== Task goal ==
Repeat exactly, and only, the lines below starting at the line that contains "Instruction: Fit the" and ending at the line that contains "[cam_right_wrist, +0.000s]", inclusive of both.
######
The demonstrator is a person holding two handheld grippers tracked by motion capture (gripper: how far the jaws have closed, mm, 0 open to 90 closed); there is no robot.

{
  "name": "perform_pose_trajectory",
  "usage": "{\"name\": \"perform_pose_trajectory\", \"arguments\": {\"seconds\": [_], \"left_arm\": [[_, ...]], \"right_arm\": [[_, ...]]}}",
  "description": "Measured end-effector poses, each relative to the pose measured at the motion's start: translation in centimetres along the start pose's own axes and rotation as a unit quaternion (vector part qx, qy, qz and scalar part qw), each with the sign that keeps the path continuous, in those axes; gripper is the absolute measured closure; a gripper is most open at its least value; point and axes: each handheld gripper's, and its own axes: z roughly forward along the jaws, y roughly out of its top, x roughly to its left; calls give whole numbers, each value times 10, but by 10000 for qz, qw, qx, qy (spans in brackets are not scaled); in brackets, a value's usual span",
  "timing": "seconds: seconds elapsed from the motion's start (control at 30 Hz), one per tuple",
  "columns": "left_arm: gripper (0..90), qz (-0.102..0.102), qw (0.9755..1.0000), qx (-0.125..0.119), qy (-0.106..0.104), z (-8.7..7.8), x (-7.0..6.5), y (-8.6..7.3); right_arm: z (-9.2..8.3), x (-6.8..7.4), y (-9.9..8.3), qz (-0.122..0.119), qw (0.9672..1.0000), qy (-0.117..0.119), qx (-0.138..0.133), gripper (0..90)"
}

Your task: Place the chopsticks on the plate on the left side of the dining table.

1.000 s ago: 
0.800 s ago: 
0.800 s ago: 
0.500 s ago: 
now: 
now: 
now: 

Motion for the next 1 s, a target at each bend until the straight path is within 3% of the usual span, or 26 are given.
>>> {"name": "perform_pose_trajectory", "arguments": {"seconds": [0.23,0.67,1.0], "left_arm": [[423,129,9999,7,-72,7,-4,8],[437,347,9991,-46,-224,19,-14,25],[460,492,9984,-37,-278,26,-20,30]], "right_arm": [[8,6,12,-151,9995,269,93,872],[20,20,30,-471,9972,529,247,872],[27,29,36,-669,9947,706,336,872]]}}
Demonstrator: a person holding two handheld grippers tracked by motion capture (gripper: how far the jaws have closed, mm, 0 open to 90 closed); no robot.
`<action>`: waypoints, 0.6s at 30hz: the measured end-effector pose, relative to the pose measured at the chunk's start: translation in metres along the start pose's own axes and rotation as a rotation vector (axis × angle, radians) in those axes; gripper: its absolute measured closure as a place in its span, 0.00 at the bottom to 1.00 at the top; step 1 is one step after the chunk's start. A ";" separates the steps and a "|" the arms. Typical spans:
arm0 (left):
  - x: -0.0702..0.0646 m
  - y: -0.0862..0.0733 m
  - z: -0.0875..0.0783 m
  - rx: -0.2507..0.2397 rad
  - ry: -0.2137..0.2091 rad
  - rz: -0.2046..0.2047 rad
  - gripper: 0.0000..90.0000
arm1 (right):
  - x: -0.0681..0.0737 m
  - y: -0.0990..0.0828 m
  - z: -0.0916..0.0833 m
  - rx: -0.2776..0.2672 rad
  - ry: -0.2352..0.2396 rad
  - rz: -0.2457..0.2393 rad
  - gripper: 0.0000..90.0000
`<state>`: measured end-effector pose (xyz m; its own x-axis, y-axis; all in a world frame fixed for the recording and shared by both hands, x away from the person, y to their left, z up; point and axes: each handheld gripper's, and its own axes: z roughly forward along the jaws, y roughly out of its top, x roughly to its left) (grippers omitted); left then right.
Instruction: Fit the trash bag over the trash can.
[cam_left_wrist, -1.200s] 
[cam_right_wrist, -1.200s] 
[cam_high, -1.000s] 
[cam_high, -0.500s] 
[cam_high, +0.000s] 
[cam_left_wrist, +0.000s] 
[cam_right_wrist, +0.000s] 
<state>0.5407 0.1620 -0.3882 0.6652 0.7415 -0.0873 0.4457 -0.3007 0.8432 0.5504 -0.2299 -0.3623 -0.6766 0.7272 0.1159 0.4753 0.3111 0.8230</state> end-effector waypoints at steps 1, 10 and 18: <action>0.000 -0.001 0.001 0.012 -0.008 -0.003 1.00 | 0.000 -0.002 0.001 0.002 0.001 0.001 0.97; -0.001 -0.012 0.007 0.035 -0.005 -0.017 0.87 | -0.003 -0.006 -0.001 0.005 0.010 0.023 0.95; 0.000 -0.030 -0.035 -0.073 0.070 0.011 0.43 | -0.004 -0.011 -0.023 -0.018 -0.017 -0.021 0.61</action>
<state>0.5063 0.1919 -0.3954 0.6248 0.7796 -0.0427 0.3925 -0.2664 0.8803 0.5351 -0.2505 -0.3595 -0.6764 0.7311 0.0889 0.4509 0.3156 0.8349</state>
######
== Task result ==
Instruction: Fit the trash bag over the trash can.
[cam_left_wrist, -1.200s] 
[cam_right_wrist, -1.200s] 
[cam_high, -1.000s] 
[cam_high, -0.500s] 
[cam_high, +0.000s] 
[cam_left_wrist, +0.000s] 
[cam_right_wrist, +0.000s] 

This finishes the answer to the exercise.